A person who sells carpet would love this article. But as a fastidious housekeeper with allergies and asthma, I can tell you that my symptoms decreased dramatically when I ripped out the (nearly new) carpet and replaced it with hardwood and ceramic throughout the house. The proof is in the results the sick person gets - not in some ideas a carpet sales person comes up with. When I had carpet, I vacuumed every single day and had it shampooed every three months. With hardwood and ceramic I use a microfiber mop daily and damp mop every other week. I would never go back to carpet - never ever ever. It is impossible to vacuum beneath beds every day, but it is as easy as pie to mop beneath them. Who is going to move heavy armoires and other chest-type furniture on carpet in order to vacuum beneath them weekly? No one, that's who. Don't try to tell me that isn't necessary - I've seen that ugly layer of fuzz that accumulates on top of carpet beneath large furnishings. So far I've said nothing about the horrific outgassing of many carpets, but I'll leave that subject till another day. Bottom line: wood and ceramic are far superior to carpet in the experience of this allergy and asthma sufferer. There is really no comparison.

Kenne said...

asthma is an illness that has killed many in the world, still people pay little attention to it. guys its real. read more

Bethany said...

Thanks for these comments.

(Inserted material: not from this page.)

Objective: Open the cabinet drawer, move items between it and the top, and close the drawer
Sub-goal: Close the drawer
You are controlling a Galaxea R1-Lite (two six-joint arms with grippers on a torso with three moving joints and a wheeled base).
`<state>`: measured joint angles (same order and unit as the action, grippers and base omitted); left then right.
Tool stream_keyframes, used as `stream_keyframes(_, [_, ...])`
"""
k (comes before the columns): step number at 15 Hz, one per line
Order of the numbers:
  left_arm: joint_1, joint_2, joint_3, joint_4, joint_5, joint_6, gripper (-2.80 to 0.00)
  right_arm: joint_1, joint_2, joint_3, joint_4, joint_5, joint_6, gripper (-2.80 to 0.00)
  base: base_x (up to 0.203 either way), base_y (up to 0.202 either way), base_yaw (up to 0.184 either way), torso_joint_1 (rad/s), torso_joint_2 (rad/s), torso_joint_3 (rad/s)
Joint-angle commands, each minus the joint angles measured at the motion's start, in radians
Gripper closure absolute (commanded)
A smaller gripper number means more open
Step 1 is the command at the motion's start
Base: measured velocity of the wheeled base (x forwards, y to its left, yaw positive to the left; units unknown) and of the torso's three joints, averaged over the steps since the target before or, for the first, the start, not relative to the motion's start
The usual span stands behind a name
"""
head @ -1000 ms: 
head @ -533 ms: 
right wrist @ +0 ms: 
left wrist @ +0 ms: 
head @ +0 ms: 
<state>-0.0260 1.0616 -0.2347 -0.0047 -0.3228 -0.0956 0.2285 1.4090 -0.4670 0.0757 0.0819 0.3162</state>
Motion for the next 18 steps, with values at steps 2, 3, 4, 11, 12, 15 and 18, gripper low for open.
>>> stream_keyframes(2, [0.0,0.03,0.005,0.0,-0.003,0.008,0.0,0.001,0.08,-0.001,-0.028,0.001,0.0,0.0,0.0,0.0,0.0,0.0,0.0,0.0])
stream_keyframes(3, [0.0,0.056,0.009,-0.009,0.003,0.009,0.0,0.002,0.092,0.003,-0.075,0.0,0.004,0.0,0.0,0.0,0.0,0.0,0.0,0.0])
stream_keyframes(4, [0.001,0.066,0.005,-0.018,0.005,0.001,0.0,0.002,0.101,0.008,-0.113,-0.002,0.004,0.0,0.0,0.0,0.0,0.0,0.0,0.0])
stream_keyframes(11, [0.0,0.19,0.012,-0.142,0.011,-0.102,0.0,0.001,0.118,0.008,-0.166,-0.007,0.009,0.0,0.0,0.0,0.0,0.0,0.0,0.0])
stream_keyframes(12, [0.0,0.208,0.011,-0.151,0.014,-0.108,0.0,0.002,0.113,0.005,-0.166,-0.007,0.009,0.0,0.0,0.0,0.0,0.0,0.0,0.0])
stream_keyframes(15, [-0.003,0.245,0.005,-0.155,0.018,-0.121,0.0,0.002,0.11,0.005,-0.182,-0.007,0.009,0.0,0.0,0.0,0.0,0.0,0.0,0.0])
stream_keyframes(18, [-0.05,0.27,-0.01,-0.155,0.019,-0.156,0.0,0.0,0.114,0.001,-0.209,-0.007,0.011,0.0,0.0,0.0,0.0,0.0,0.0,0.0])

The Carpet and Rug Institute agrees wholeheartedly that asthma is real - that's one of the reasons it has invested so many resources into providing consumers with meaningful information about which vacuum cleaners remove and contain the most dirt. For those who feel removing carpet is the best choice for living with asthma, that is fine, but many asthma and allergy patients like living with carpet for a number of reasons - comfort, safety, acoustic benefits and warmth, and for them, our information is a valuable resource. I have asthma and I have carpet - as well as wood and tile floors in my house. I have to work just as hard to keep my hard surface floors clean - if not harder. Ultimately the point is soil removal and effective cleaning more than choice of flooring surface.

Rosemarie said...

All this info is great but I need some brand names for carpeting that is proposed to be better for asthma/allergy sufferers.

combivent inhaler said...

Home remedies are indeed helpful, but being an asthma patient I would also recommend doing some exercises. Staying in good health provides better resistance from asthma episodes. However, don't overdo or force your body beyond its limit. Begin with light exercises.

The Carpet And Rug Institute said...

Thanks for your comment. We appreciate it.